TV & RADIO
A new documentary series looks at how Syria’s ruling family helped plunge the country into war
The pick of new history program mmes s
“We wanted to ask how a trainee eye doctor could lead Syria to today’s devastation”
The Assads TV BBC Two, scheduled for October
As the Syrian civil war appears to be heading towards a brutal conclusion, it seems almost incredible to reflect that President Bashar al-Assad was once regarded as a reformer. After succeeding his father, Hafez, in 2000, Bashar brought a sense of optimism to Syria. “[People close to the presidency] really believed he wanted to modernise the country,” says Kate Quine, producer of a new series tracing the history of the Assad family and their rule of Syria.
It’s in great part the story of an accidental president because, as a second son, Bashar never expected to lead his country. While he trained in medicine in London – the city where his wife, Asma, who worked for JP Morgan and was the daughter of Syrian émigrés, was raised – Bashar “was expecting a quiet life”. It’s this phase of his story that gives the series its central question. “We wanted to ask how a British-born junior banker and a trainee eye doctor could end up leading Syria to the devastation of today,” says Quine.

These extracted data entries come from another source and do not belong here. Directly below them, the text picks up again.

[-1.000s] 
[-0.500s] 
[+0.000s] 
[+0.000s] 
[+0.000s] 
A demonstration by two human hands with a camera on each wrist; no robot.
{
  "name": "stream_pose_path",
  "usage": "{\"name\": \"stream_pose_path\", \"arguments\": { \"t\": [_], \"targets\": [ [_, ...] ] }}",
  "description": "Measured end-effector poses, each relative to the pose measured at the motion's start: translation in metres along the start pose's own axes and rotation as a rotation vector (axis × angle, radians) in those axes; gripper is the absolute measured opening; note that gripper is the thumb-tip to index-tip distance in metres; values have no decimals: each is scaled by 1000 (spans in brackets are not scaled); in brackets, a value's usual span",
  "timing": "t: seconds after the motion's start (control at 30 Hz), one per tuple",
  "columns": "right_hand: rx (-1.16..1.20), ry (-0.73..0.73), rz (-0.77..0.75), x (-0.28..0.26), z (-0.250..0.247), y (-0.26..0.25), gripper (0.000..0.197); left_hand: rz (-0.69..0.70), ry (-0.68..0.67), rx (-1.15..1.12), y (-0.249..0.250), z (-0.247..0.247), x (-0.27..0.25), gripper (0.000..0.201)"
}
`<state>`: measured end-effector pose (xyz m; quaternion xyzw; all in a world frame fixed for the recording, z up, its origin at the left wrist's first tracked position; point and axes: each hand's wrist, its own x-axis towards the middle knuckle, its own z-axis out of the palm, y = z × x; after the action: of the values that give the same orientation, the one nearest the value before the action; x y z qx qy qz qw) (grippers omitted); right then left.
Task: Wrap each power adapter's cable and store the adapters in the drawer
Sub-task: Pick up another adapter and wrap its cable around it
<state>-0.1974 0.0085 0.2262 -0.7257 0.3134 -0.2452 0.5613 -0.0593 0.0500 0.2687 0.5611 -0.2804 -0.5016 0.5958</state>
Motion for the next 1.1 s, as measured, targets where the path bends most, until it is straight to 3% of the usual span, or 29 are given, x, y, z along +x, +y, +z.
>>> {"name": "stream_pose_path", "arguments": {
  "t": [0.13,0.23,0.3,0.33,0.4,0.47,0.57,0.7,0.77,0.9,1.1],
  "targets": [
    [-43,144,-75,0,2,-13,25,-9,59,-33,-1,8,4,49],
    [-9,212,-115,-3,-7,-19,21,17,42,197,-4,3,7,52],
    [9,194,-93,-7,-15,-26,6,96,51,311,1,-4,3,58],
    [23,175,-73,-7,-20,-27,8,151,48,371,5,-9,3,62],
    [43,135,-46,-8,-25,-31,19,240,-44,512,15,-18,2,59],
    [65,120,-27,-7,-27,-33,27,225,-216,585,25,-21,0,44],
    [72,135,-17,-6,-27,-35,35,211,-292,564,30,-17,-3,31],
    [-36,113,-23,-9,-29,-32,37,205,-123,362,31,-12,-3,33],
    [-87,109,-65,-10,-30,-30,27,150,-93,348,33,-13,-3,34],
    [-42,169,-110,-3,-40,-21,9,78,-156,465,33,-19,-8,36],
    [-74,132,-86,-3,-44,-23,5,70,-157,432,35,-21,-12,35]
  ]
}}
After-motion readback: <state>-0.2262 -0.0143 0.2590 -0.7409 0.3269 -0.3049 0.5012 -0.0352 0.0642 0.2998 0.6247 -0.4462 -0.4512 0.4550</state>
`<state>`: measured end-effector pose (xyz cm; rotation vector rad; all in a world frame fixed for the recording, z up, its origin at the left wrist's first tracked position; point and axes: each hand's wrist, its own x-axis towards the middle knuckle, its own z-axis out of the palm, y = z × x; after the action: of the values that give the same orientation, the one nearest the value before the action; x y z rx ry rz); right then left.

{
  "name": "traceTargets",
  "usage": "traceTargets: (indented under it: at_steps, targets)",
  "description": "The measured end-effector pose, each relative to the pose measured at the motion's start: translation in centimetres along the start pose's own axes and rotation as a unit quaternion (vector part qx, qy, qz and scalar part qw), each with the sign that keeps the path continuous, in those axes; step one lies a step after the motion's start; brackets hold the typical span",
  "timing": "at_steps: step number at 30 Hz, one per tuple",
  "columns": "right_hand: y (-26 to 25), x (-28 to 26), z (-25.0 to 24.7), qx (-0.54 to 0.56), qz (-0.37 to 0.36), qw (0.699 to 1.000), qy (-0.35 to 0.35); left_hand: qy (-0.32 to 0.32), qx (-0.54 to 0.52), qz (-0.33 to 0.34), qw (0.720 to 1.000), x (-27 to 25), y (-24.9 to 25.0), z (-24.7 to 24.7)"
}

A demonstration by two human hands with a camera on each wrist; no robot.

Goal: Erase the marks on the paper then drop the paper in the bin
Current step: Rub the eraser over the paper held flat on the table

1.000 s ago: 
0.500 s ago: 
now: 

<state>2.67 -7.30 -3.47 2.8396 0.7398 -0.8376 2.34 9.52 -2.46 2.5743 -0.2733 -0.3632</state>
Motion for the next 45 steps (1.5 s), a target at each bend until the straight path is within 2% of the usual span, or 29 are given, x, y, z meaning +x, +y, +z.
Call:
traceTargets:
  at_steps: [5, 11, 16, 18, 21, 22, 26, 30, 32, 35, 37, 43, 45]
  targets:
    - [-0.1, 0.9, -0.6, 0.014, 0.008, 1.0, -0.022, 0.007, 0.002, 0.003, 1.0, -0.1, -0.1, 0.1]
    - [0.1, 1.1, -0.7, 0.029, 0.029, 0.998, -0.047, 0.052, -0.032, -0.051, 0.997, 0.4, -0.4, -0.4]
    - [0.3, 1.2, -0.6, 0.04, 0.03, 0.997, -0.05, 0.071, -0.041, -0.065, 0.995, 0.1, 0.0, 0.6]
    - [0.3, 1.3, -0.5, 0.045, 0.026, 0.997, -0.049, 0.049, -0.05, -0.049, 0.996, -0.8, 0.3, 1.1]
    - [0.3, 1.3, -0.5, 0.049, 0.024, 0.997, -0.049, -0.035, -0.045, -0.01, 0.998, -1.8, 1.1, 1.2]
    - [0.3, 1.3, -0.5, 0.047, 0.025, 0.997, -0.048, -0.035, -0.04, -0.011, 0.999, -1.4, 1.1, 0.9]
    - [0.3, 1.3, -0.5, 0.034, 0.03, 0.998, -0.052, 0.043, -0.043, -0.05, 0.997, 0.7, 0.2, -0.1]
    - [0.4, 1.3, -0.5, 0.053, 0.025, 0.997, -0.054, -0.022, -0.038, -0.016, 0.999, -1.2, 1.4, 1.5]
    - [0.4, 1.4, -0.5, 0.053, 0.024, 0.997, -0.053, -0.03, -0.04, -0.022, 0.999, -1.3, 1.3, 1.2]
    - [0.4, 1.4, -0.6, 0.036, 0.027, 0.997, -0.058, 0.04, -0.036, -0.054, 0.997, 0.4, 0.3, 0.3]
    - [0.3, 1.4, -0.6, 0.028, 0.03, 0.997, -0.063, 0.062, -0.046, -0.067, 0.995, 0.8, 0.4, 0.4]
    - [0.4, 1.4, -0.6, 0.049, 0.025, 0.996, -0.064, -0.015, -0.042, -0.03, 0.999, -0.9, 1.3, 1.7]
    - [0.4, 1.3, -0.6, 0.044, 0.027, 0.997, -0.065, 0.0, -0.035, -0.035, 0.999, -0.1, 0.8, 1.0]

In 1994, following the death of his elder brother, Bassel, “a charismatic show jumper and military man” who had been groomed for the presidency, Bashar was summoned home.
“Those close to him have told the programme that it was a difficult transition for him, but he worked hard to transform himself, and that he was a shy and reticent character, who had to learn to be a different type of person very quickly,” says Quine. “We have been told that he was always trying to live up to the reputations of his father and his older brother, and that this defined him and the decisions he has made.”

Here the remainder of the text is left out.